TASK GOAL: Give a verbatim copy of the data, leaving the pictures out.

GIVEN DATA:

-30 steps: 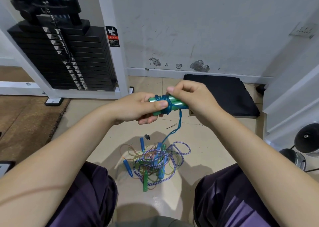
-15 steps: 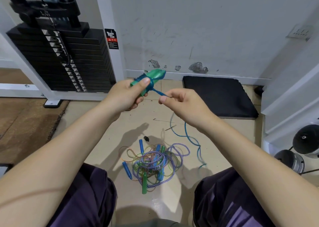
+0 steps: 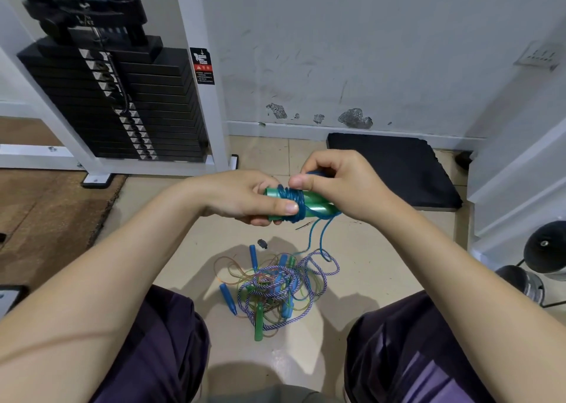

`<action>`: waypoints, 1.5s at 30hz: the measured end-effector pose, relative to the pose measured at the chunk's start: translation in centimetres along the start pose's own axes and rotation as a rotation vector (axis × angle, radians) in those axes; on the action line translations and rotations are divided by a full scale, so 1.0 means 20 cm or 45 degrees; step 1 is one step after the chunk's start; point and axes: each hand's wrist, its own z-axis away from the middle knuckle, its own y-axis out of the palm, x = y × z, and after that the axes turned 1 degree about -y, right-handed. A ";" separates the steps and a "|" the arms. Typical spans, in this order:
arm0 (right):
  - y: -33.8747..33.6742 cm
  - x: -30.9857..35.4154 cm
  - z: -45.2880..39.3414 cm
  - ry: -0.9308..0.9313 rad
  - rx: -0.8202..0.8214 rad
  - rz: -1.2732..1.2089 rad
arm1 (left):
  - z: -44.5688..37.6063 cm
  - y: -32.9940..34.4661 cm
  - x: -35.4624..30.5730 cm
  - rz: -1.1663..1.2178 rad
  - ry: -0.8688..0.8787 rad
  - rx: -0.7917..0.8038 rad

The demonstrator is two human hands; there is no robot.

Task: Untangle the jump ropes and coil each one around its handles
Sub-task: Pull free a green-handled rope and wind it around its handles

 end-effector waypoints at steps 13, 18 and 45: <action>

EXERCISE RESULT:
-30 steps: 
-15 steps: 
+0 steps: 

`<action>`: waypoints, 1.5s at 30hz: the measured end-effector pose, relative to the pose measured at the chunk's start: translation in centimetres along the start pose's own axes and rotation as a rotation vector (axis × angle, radians) in those axes; on the action line translations and rotations are divided by a full scale, so 1.0 means 20 cm or 45 degrees; step 1 is one step after the chunk's start; point and axes: each hand's wrist, its own z-axis away from the middle knuckle, its own y-axis out of the palm, x = y × z, and after that the axes turned 1 degree about -y, right-handed. A ";" separates the steps and a "|" the arms. Typical spans, in this order:
arm0 (right):
  - y: -33.8747..33.6742 cm
  - x: -30.9857..35.4154 cm
  - z: -45.2880..39.3414 cm
  - ry: -0.9308..0.9313 rad
  - rx: -0.8202..0.8214 rad
  - rz: -1.2732..1.2089 rad
arm1 (left):
  - z: -44.5688..37.6063 cm
  - y: -32.9940..34.4661 cm
  - x: -35.4624..30.5730 cm
  - rz: -1.1663..1.2178 rad
  - ry: -0.8688..0.8787 rad
  - rx: -0.7917..0.8038 rad

The demonstrator is two human hands; there is no robot.

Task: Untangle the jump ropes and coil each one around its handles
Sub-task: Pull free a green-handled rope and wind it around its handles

 end-effector waypoints at steps 13, 18 and 45: <action>

Output for this exercise is now complete.